**EXERCISE:**
Each line of the listing that includes "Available" should be reported.

**DATA SHOWN:**
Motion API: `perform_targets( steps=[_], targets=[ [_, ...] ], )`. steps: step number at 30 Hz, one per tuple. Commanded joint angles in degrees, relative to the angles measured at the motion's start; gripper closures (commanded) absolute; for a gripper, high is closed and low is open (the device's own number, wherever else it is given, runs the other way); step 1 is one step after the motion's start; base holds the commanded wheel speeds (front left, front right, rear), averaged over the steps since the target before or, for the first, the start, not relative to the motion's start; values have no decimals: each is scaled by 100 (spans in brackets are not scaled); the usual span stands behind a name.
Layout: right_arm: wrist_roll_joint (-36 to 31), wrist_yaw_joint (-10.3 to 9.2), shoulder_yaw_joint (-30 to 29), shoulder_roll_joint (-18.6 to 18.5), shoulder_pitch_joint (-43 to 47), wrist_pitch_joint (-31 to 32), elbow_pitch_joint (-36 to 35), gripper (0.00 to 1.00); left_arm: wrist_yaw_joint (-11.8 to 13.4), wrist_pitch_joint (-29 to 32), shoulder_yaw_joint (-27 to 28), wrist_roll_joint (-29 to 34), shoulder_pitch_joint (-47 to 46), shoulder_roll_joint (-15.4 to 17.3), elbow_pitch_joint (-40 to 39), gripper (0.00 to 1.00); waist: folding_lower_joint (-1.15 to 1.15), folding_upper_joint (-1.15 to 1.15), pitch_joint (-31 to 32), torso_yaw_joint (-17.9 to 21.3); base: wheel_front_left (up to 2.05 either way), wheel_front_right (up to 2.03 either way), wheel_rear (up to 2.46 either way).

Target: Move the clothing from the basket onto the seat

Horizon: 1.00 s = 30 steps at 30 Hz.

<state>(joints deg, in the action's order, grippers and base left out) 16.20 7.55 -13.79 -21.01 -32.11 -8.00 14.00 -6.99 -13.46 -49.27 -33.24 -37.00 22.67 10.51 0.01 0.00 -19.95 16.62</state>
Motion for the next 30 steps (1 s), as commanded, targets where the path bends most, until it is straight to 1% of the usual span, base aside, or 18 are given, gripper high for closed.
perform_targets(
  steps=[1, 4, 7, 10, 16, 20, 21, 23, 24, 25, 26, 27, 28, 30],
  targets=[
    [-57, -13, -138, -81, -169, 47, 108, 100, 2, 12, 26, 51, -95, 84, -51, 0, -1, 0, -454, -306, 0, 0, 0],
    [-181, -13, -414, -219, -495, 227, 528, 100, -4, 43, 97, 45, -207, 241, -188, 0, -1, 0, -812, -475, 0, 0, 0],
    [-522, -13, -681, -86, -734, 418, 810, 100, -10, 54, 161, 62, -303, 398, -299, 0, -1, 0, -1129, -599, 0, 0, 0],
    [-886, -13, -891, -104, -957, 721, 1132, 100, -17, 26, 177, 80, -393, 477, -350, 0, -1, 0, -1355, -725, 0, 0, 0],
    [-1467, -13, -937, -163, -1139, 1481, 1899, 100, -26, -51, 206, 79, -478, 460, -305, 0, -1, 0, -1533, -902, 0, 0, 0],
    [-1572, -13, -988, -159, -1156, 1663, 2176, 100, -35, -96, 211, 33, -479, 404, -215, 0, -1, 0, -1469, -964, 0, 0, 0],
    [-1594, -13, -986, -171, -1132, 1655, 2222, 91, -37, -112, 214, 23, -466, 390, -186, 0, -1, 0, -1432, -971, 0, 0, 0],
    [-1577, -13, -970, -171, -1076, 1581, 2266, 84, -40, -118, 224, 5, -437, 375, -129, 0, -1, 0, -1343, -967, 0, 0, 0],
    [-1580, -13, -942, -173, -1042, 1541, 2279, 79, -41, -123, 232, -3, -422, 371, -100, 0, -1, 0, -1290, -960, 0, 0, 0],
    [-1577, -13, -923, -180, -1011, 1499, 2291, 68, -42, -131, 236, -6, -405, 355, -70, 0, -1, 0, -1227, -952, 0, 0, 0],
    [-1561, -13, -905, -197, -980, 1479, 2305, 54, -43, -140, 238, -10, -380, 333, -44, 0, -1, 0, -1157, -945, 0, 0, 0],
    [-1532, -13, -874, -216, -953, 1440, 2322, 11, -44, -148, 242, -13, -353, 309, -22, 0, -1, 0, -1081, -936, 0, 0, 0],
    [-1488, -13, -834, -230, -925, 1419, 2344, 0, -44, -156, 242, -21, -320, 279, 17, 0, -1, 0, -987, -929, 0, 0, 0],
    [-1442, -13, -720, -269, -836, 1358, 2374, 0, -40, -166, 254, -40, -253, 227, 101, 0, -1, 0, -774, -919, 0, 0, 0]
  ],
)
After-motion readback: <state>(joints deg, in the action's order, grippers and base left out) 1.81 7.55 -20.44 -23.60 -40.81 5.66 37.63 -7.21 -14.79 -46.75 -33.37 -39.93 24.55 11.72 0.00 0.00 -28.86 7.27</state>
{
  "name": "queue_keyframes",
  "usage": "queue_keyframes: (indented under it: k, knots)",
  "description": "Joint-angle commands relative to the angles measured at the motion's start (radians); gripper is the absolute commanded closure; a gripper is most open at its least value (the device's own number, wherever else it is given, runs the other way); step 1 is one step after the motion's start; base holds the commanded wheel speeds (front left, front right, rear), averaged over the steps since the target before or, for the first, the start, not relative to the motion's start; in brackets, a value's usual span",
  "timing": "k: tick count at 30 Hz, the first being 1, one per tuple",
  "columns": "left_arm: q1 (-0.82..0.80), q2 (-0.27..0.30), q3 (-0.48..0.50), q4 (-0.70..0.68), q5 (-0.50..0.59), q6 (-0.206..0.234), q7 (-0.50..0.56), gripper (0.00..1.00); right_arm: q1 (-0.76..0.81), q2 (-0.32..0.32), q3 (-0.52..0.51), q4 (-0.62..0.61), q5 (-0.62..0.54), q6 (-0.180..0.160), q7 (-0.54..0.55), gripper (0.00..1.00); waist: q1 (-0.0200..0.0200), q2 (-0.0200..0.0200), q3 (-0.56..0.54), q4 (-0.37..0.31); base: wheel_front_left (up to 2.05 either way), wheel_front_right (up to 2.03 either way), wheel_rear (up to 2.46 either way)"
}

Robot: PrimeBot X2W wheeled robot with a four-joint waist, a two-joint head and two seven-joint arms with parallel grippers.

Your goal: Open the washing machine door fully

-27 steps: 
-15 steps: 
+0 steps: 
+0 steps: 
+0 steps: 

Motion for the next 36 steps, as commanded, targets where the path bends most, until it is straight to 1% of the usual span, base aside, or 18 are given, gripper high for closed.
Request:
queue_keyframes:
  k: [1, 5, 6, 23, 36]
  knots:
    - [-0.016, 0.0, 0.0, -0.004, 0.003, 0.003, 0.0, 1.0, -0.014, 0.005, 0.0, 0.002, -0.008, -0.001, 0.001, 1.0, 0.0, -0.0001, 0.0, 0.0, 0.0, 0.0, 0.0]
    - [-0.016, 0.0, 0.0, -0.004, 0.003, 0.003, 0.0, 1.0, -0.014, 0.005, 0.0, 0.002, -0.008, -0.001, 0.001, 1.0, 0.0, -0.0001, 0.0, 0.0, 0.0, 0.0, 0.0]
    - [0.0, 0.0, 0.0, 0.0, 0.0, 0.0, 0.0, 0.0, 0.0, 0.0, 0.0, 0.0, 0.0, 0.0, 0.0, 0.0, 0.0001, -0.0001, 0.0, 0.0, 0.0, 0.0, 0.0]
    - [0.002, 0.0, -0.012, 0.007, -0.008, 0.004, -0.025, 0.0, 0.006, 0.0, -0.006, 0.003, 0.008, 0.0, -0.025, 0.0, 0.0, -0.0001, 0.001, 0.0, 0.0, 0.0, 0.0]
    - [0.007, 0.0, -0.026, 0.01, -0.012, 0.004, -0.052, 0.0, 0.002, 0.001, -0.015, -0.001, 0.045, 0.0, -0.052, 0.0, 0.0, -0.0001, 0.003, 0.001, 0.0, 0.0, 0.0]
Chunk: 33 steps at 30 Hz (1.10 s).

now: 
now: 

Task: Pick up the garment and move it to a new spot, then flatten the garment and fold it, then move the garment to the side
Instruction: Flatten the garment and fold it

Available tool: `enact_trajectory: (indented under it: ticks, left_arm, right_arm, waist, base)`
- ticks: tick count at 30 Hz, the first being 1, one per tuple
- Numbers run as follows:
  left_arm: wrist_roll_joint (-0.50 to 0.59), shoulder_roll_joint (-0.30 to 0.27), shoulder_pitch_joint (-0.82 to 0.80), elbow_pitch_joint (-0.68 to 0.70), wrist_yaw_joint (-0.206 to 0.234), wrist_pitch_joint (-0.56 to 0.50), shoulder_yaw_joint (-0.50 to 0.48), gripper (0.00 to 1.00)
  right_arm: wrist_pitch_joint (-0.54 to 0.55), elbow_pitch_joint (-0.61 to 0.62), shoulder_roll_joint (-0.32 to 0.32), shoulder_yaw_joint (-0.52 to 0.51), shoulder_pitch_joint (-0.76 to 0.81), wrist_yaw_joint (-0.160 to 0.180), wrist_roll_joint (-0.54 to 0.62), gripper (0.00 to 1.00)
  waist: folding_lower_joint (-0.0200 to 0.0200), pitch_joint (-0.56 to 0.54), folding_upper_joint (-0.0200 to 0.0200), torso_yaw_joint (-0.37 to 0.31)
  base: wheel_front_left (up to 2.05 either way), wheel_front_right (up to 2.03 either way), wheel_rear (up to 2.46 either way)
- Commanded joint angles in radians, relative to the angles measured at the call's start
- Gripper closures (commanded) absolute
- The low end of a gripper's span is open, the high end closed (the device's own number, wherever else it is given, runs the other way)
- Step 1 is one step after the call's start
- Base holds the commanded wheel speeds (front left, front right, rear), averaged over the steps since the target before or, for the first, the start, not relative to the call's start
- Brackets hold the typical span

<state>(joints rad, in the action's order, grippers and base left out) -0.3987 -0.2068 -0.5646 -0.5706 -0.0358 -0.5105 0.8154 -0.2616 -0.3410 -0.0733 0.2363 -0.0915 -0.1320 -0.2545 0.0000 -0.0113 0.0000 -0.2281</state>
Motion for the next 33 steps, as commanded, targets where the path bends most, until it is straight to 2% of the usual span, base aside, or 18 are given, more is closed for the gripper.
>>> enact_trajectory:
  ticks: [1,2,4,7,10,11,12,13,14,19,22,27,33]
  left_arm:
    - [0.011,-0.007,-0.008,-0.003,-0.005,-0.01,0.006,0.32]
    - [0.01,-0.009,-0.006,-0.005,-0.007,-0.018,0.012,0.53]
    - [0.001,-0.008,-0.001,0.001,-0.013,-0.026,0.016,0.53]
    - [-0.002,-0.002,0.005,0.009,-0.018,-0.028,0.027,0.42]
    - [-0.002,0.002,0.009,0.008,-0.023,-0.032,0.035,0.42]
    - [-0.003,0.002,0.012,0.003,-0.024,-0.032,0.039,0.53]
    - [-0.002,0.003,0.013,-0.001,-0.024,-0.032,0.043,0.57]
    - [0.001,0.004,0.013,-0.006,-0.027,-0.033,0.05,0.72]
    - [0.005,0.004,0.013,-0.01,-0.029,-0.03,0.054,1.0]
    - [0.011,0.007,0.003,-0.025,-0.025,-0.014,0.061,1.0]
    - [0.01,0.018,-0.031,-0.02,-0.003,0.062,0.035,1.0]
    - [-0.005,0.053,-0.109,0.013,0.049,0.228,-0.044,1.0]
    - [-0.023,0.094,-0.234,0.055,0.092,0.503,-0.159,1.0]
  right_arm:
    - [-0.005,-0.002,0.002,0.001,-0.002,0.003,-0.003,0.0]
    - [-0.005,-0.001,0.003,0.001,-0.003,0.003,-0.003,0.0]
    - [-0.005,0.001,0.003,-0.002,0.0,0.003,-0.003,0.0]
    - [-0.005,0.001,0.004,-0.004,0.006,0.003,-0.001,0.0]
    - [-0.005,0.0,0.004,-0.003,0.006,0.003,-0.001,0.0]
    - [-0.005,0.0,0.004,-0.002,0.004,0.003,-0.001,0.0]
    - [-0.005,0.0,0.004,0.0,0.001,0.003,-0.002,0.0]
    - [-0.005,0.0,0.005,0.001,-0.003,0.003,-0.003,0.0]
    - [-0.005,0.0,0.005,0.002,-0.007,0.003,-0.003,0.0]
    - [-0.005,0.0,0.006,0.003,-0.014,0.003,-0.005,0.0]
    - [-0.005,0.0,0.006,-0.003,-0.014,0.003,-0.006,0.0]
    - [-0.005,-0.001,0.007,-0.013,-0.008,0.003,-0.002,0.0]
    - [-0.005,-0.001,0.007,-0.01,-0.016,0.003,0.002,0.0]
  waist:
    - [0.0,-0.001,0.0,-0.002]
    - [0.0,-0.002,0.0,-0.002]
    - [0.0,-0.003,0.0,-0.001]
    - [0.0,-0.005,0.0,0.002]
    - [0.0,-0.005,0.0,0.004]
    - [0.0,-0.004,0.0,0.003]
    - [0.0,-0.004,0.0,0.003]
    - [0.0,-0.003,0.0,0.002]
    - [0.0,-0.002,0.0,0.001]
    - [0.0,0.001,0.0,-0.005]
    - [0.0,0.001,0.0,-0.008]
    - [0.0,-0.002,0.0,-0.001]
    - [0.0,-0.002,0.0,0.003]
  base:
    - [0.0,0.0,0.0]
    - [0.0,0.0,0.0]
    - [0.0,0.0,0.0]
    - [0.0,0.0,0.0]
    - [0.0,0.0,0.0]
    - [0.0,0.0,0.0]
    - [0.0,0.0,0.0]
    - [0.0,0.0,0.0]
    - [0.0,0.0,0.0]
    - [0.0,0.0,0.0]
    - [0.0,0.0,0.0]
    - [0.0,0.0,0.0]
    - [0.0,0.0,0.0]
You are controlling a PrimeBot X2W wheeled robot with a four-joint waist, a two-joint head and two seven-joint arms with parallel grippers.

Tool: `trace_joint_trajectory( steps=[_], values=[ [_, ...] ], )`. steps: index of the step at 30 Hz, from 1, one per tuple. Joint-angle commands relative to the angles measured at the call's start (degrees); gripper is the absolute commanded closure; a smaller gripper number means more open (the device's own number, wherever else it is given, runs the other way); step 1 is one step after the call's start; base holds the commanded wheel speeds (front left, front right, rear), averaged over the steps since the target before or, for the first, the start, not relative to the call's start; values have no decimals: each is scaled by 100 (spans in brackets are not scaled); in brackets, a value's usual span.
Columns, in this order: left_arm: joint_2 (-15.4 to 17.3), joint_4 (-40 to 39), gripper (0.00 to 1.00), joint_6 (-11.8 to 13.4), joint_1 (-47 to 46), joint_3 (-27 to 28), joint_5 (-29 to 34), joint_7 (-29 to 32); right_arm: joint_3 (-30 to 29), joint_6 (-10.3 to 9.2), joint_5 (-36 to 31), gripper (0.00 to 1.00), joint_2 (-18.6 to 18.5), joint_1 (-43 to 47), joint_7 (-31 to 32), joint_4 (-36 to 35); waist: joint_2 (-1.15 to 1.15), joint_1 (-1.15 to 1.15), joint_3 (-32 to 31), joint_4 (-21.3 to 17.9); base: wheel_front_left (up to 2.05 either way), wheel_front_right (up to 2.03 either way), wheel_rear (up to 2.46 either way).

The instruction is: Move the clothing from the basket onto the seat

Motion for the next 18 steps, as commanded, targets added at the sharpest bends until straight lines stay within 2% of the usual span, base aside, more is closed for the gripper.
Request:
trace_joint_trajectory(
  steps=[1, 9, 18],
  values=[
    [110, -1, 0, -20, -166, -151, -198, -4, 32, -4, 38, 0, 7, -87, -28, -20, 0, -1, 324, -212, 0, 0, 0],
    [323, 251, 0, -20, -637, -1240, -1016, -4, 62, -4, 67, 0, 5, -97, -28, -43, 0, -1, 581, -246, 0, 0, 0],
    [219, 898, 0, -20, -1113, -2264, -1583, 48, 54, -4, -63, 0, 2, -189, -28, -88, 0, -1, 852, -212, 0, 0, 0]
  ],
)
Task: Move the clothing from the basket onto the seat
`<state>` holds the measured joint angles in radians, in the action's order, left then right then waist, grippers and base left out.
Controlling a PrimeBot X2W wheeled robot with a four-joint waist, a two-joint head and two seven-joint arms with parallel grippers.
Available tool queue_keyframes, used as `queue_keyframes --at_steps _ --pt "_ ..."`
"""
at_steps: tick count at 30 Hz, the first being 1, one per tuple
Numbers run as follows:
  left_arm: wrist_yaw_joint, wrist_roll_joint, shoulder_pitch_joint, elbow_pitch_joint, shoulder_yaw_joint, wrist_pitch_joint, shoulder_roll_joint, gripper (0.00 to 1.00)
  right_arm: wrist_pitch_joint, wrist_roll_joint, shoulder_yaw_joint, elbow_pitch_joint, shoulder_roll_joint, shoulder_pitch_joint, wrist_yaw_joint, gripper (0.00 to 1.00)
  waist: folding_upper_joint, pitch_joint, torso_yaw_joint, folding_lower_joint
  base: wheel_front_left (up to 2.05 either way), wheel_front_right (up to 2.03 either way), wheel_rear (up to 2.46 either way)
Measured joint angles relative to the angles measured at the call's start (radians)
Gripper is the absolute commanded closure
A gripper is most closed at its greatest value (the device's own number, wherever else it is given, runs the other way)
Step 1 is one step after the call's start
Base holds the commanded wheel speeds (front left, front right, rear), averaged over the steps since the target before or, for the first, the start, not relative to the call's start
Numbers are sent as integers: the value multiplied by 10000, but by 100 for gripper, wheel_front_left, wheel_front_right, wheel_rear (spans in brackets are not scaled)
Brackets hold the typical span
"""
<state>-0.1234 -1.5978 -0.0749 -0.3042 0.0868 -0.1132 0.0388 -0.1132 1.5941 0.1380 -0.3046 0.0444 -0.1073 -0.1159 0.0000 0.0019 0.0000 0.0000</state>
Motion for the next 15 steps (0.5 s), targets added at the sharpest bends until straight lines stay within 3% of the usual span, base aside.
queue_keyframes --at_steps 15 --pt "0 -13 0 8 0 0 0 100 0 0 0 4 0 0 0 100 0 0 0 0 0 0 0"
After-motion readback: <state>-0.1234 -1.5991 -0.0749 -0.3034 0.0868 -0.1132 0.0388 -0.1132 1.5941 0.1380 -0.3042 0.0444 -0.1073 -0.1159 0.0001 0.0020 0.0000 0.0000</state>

**ANSWER TO THE PROBLEM:**
Available tool: `enact_trajectory: (indented under it: ticks, left_arm, right_arm, waist, base)`
Available tool queue_keyframes, used as `queue_keyframes --at_steps _ --pt "_ ..."`

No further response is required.